WHAT THE TASK ASKS. Beginning at the first line of the data, print each line exactly, stopping after the line that contains "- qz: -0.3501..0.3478".

--- DATA SEGMENT ---

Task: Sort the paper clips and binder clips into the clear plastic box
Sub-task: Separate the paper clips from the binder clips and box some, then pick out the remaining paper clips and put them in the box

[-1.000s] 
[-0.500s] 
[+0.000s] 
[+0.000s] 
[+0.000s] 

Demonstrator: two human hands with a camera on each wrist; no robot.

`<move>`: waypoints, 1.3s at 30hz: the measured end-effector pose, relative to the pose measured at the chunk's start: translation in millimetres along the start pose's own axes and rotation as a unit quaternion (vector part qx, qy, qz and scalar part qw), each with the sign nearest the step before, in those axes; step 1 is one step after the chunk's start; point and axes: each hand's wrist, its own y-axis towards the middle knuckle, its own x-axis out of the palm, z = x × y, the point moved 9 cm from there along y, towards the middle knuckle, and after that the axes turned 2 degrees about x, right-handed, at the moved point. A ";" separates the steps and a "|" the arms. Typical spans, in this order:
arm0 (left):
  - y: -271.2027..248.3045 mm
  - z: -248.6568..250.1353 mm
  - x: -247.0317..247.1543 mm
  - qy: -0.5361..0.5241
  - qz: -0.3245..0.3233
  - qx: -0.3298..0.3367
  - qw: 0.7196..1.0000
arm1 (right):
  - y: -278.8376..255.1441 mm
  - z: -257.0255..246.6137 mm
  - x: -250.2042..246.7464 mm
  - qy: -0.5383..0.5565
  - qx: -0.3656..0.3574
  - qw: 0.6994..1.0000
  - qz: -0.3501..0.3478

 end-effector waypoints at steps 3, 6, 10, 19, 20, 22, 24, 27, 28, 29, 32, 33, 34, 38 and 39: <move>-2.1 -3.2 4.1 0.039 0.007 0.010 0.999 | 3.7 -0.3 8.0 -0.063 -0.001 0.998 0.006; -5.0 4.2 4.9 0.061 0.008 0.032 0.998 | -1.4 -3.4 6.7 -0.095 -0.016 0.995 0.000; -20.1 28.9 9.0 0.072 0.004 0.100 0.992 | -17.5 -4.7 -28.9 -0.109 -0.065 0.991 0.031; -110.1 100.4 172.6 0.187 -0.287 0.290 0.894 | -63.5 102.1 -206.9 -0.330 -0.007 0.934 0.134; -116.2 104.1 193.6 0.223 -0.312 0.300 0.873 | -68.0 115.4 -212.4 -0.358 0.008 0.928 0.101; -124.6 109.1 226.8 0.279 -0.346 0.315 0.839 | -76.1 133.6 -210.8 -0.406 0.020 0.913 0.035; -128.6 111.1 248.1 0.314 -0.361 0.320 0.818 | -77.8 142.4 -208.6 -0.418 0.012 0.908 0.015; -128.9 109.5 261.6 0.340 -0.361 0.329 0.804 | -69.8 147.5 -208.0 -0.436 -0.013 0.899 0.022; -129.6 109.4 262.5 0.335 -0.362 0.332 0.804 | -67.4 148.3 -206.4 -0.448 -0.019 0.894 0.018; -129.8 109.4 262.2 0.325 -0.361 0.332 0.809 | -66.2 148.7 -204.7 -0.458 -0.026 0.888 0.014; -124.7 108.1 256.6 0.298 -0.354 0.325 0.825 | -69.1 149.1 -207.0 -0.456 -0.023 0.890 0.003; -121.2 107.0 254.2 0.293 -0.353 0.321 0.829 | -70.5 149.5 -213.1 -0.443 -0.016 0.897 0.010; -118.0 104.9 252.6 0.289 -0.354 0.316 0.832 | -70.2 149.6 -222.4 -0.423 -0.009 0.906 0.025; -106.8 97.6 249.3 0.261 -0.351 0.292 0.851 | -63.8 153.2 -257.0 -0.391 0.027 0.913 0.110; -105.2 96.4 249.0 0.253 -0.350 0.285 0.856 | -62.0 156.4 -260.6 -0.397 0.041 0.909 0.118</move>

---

SOLVED PROBLEM.
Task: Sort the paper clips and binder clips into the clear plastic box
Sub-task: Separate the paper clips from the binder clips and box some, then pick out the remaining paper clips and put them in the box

[-1.000s] 
[-0.500s] 
[+0.000s] 
[+0.000s] 
[+0.000s] 

Demonstrator: two human hands with a camera on each wrist; no robot.

`<move>`: waypoints, 1.3s at 30hz: the measured end-effector pose, relative to the pose measured at the chunk's start: translation in millimetres along the start pose's own axes and rotation as a unit quaternion (vector part qx, qy, qz and scalar part qw), each with the sign nearest the step before, in those axes; step 1 is one step after the chunk's start; point and axes: each hand's wrist, its own y-axis towards the middle knuckle, its own x-axis out of the palm, z = x × y, the point moved 9 cm from there along y, towards the middle knuckle, and after that the axes turned 2 degrees about x, right-handed, at the moved point. A ";" separates the steps and a "|" the arms. Typical spans, in this order:
arm0 (left):
  - y: -271.2027..248.3045 mm
  - z: -248.6568..250.1353 mm
  - x: -247.0317..247.1543 mm
  - qy: -0.5361..0.5241
  - qz: -0.3245..0.3233
  - qx: -0.3298..0.3367
  - qw: 0.7196..1.0000
arm1 (right):
  - y: -278.8376..255.1441 mm
  - z: -257.0255..246.6137 mm
  - x: -250.2042..246.7464 mm
  - qy: -0.5383..0.5565
  - qx: -0.3656..0.3574
  - qw: 0.6994..1.0000
  - qz: -0.3501..0.3478

Nothing more is required for this exercise.